Work to be completed: The answer should be one number: the count of lines in the listing below with "drawer" in them.

Input data:

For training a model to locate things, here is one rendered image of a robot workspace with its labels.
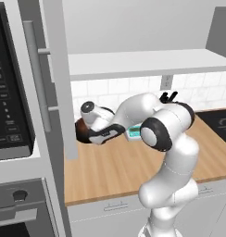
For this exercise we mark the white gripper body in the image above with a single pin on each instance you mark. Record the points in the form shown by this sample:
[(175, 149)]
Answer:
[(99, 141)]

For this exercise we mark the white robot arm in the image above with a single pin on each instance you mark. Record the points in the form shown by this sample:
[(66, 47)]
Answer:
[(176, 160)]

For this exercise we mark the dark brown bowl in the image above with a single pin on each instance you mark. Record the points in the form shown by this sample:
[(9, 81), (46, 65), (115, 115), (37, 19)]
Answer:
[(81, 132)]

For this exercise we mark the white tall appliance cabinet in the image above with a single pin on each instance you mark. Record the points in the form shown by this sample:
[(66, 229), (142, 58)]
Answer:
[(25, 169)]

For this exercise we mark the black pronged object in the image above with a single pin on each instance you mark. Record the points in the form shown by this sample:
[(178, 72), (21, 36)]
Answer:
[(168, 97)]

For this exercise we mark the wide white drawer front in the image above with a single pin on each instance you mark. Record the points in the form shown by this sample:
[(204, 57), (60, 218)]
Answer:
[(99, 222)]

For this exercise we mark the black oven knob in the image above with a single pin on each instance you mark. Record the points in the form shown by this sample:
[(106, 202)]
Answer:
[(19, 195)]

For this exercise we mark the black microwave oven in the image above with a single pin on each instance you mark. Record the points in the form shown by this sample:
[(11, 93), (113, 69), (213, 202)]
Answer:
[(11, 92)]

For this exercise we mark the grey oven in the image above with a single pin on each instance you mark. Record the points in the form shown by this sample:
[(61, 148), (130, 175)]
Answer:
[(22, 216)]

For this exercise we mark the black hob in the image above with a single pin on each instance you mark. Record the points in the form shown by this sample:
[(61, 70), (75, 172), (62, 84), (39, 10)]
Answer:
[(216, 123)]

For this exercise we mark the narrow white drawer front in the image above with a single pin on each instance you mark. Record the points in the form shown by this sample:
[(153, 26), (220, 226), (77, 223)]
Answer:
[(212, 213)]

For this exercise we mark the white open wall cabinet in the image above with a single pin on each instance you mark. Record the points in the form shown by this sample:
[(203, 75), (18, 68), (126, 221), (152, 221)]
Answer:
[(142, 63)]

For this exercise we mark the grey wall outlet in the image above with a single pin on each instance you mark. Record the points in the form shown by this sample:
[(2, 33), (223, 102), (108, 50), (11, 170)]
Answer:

==

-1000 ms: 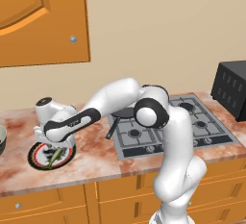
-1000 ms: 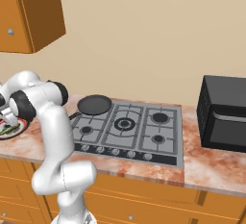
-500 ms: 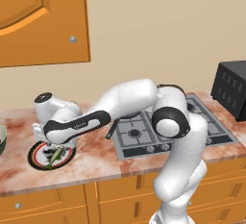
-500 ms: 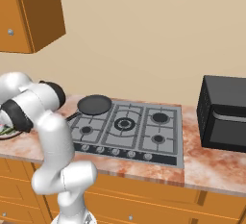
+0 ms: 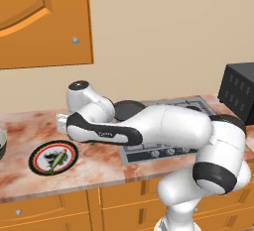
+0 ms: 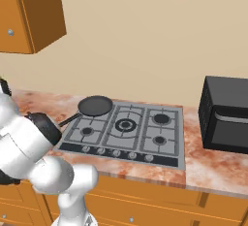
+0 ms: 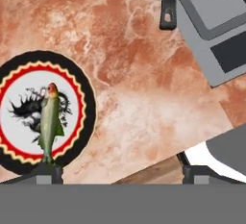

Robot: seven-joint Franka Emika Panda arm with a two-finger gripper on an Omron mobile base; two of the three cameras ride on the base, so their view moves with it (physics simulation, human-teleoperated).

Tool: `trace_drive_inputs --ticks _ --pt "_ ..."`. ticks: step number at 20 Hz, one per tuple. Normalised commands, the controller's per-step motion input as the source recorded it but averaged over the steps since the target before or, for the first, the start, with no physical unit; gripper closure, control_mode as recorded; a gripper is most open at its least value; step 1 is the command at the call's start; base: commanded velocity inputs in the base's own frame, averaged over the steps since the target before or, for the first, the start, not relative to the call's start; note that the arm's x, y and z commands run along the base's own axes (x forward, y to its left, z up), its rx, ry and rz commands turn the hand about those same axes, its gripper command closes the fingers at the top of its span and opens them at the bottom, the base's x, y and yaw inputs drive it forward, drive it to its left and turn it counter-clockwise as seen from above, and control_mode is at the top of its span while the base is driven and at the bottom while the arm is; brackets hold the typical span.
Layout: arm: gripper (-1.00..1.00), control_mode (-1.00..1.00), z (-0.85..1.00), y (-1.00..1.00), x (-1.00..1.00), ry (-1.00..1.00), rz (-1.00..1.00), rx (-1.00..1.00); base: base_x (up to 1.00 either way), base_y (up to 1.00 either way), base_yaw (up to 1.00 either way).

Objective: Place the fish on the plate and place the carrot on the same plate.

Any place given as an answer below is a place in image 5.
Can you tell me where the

Response to this exercise: 2